5. Si M. B se prévaut de sa durée de présence en France depuis 2011 et de la relation de concubinage qu'il entretient avec une ressortissante française, il n'apporte aucune pièce au soutien de ses allégations. Comme en première instance, s'il justifie être le père d'un enfant français âgé de dix ans pour lequel l'autorité judiciaire lui avait accordé un droit de visite médiatisé en vertu d'un jugement du 21 décembre 2020 et avoir entrepris récemment des démarches en vue d'obtenir un nouveau droit de visite, il ne produit aucun élément de nature à établir qu'il a effectivement exercé ce droit de visite lorsqu'il existait et se contente encore en appel de déclarations peu circonstanciées sur l'existence de son fils sans apporter aucun élément de nature à établir qu'il entretient effectivement des relations lui. Par ailleurs, s'il se prévaut de la présence régulière en France de ses deux sœurs et de son frère, il ne produit aucune pièce permettant d'en justifier, ni des liens qu'il entretiendrait avec ces derniers. Enfin, il ressort des pièces du dossier, et n'est pas contesté par l'intéressé, que M. B a fait l'objet de plusieurs condamnations à des peines d'emprisonnement depuis l'année 2015, principalement pour des faits de vol, de violences avec usage ou menace d'une arme, pour usage illicite de stupéfiants et conduite d'un véhicule sans permis de conduire. Dans ces conditions, compte tenu, d'une part, de la menace particulièrement caractérisée à l'ordre public constituée par la présence de M. B sur le territoire français et, d'autre part, de la nature et de l'intensité des liens que le requérant entretient avec son enfant et alors que l'intéressé ne fait valoir aucune autre intégration en France que son parcours de réinsertion, le préfet n'a pas porté au droit de l'intéressé au respect de sa vie privée et familiale, ni à l'intérêt supérieur de l'enfant une atteinte disproportionnée aux buts en vue desquels la décision contestée a été prise. Par suite les moyens tirés de la méconnaissance des articles 8 de la convention européenne de sauvegarde des droits de l'homme et des libertés fondamentales et 3-1 de la convention internationale relative aux droits de l'enfant doivent être écartés.

6. En troisième lieu, aux termes de l'article L. 612-6 du code de l'entrée et du séjour des étrangers et du droit d'asile : " Lorsqu'aucun délai de départ volontaire n'a été accordé à l'étranger, l'autorité administrative assortit la décision portant obligation de quitter le territoire français d'une interdiction de retour sur le territoire français.
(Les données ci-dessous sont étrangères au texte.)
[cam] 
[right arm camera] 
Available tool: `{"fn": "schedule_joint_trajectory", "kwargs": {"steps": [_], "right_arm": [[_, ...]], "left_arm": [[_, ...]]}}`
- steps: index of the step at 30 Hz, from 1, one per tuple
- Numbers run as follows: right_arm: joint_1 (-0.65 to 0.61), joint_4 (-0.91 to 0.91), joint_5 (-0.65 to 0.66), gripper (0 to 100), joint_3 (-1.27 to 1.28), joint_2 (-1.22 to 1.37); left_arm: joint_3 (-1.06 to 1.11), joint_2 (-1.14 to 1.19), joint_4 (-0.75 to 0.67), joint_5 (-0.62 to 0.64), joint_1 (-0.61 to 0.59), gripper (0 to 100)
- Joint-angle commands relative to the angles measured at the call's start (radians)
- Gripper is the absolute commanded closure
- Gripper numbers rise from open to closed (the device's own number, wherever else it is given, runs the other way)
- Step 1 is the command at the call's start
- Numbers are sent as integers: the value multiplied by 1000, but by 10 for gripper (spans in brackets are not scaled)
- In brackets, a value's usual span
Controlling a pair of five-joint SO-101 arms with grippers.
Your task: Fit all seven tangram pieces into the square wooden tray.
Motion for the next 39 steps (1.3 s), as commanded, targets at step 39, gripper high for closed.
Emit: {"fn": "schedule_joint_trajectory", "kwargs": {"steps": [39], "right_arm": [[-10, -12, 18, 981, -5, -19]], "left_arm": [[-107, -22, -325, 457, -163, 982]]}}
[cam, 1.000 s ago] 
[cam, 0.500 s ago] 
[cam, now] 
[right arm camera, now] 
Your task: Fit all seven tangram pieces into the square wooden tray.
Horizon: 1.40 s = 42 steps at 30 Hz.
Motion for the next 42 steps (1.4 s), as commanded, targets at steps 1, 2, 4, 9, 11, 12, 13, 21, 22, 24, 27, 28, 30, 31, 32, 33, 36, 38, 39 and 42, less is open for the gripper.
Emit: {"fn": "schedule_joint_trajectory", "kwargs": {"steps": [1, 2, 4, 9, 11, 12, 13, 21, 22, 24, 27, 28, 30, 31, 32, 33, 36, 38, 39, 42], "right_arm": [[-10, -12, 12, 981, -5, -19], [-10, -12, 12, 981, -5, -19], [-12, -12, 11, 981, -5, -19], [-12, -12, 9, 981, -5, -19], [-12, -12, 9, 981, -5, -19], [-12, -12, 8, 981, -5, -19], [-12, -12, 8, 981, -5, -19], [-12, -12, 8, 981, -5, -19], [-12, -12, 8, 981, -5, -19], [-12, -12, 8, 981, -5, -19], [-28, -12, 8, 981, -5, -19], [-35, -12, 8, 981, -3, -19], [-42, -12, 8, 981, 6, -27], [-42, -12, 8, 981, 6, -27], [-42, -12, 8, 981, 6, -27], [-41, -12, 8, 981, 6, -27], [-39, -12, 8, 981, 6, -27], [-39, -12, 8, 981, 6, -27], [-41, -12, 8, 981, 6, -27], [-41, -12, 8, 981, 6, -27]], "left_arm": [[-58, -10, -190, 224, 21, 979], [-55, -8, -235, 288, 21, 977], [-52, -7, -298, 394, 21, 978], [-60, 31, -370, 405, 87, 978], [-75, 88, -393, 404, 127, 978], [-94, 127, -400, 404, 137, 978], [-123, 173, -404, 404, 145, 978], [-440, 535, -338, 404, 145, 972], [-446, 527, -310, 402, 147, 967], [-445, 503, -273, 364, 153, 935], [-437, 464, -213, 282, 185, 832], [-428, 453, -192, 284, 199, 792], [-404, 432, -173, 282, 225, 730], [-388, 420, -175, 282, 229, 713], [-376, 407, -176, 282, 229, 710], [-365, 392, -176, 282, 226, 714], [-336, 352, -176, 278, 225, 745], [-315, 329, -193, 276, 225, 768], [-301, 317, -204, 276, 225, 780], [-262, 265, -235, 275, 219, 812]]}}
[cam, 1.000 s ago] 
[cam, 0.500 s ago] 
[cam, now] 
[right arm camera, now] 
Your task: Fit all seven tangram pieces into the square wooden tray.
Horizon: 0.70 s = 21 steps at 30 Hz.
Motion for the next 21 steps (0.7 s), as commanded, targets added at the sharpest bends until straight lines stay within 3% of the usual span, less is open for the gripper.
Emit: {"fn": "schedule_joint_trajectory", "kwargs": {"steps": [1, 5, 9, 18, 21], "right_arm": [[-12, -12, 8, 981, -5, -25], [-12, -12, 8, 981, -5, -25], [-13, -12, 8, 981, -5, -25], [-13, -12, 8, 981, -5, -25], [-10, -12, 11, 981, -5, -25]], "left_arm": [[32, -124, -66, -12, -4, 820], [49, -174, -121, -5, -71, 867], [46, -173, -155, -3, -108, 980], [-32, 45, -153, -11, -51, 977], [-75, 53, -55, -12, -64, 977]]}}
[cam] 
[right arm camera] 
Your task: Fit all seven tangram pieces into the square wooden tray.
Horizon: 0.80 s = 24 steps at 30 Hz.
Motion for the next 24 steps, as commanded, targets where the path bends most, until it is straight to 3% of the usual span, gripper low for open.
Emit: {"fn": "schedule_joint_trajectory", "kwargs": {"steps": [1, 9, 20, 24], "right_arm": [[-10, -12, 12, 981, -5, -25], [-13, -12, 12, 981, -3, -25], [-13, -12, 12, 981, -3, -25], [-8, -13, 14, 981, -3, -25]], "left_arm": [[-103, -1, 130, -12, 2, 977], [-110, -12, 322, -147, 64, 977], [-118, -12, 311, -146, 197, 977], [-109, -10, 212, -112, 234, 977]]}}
Des circonstances humanitaires peuvent toutefois justifier que l'autorité administrative n'édicte pas d'interdiction de retour. / Les effets de cette interdiction cessent à l'expiration d'une durée, fixée par l'autorité administrative, qui ne peut excéder cinq ans à compter de l'exécution de l'obligation de quitter le territoire français, et dix ans en cas de menace grave pour l'ordre public ". Aux termes de l'article L. 612-10 du même code : " Pour fixer la durée des interdictions de retour mentionnées aux articles L. 612-6 et L. 612-7, l'autorité administrative tient compte de la durée de présence de l'étranger sur le territoire français, de la nature et de l'ancienneté de ses liens avec la France, de la circonstance qu'il a déjà fait l'objet ou non d'une mesure d'éloignement et de la menace pour l'ordre public que représente sa présence sur le territoire français. () ". Il résulte de ces dispositions que lorsqu'aucun délai de départ volontaire n'a été accordé à l'étranger, le préfet assorti, en principe et sauf circonstances humanitaires, l'obligation de quitter le territoire français d'une interdiction de retour. La durée de cette interdiction doit être déterminée en tenant compte des critères tenant à la durée de présence en France, à la nature et l'ancienneté des liens de l'intéressé avec la France, à l'existence de précédentes mesures d'éloignement et à la menace pour l'ordre public représentée par la présence en France de l'intéressé.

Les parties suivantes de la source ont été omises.